Illustration of the COVID-19 coronavirus
An illustration of the COVID-19 coronavirus from the Centers for Disease Control and Prevention.
(Food and Drug Administration)

For weeks, federal health officials told states that only the Centers for Disease Control and Prevention and a few other public labs could test patients for the new coronavirus.

That was because test kits that the CDC had sent to state and local labs across the country to do their own screening had a flaw that caused inaccurate results.

“It was a malfunctioning chemical,” said Kelly Wroblewski, director of infectious disease programs at the Assn. of Public Health Laboratories.


Now, officials say they have made changes so that California labs and three dozen other public labs across the country will be able to start testing for the virus.

The lack of tests for the coronavirus was made clear this week when a patient was diagnosed with the virus who had not traveled or been in contact with anyone infected. Doctors who treated the woman at UC Davis Medical Center said they had asked the CDC to test the woman but then waited days for that to happen.

The CDC’s flawed test kits stalled the surveillance testing that federal officials had said Feb. 14 would begin in Los Angeles, San Francisco and three other cities. CDC officials said then that the surveillance tests were aimed at finding patients in the community who had been unknowingly infected with the virus.

But by Thursday, fewer than 500 tests had been performed in the U.S., according to the CDC. In comparison, South Korea says it has been testing thousands of people a day.

“If you test less than 500 people, you can’t say at all what is going on,” said Michael Osterholm, director of the Center for Infectious Disease Research and Policy at the University of Minnesota.

Osterholm said the delay in testing could mean that many cases have gone undetected. “The absence of evidence is not the evidence of absence,” he said. “I expect a sizable jump in cases in the next few weeks.”


Said Wroblewski, “It’s unfortunate there was a delay with testing. Earlier is always better, but we were waiting for a quality test.”

Some state and local labs wanted to use their own tests they had developed in-house, Wroblewski said. But that was not possible after the federal government declared the coronavirus, known as COVID-19, a public health emergency at the end of January. After the emergency declaration, any test had to receive authorization from the federal Food and Drug Administration to ensure its accuracy.

After an appeal from the public labs association, federal officials said Thursday they were making changes so that 40 state and local labs would be able to test for the virus.

Wroblewski explained that the original test had three parts. The problematic third part, aimed at testing more broadly for coronaviruses and not just for COVID-19, gave off false readings. She said some labs will now be able to use the test without using the third part. At the same time, the CDC has modified the test and is manufacturing new kits that it will soon be sending to public labs.

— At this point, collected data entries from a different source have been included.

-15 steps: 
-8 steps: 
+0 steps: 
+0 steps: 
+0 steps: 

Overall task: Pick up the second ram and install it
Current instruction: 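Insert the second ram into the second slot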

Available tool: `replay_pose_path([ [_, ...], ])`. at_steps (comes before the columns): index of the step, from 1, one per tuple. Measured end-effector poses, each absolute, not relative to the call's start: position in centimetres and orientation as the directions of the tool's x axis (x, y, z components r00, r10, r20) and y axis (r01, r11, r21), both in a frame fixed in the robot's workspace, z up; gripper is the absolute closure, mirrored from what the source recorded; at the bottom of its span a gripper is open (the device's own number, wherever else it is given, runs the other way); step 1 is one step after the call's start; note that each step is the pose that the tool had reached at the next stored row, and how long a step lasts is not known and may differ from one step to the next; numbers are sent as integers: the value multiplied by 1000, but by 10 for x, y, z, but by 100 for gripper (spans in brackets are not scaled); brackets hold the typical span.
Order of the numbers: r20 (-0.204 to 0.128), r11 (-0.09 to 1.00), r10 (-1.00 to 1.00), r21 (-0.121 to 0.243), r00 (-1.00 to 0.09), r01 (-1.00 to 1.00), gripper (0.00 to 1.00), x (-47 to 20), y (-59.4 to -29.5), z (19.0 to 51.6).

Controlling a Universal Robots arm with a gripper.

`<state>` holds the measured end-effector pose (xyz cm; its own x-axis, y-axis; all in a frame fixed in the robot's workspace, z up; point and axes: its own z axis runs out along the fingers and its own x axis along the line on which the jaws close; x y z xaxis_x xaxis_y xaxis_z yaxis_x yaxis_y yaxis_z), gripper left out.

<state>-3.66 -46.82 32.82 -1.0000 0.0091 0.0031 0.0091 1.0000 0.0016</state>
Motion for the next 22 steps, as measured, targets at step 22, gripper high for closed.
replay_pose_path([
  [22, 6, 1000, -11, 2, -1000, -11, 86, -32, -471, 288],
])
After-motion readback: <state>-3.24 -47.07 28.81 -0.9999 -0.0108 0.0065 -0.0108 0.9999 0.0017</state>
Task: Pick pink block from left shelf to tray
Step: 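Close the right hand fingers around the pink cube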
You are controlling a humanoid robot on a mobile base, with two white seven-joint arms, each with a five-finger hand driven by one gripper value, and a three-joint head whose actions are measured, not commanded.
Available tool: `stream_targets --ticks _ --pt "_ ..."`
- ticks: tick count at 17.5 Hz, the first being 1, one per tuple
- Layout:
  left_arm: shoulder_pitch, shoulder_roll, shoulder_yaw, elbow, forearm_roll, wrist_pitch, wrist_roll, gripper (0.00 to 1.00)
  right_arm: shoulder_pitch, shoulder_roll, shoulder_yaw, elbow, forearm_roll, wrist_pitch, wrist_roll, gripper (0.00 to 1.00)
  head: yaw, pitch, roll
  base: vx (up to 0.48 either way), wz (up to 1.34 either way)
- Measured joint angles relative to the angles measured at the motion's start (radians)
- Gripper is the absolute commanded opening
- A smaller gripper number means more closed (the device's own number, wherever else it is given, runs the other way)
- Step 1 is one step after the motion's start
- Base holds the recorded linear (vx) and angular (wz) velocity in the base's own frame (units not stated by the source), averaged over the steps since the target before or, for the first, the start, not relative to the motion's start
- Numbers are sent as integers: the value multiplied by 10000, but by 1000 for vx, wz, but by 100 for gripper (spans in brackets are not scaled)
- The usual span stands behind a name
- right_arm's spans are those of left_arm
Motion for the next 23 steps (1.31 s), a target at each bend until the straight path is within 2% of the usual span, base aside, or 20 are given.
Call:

She said she does not believe the test is less accurate when just two of the three parts are used.

Officials hope the 40 labs will be able to test for the virus by early next week — which would allow an estimated 4,000 tests a day, Wroblewski said. “We’re in a position to start the surveillance testing, I hope.”


Wroblewski said the association’s goal is to have 100 public labs performing the tests, which would allow 10,000 patients to be tested each day.

State officials said late Friday they expected to get a shipment of test kits to initially cover 1,200 people.

Some commercial labs are also working to develop tests for COVID-19, said Julie Khani, president of the American Clinical Laboratory Assn.

But only the CDC and other public labs are authorized to test for the virus in the U.S.

“At this time, commercial laboratories are not collecting, processing or transporting specimens from patients suspected of having, or confirmed to have, COVID-19,” Khani said.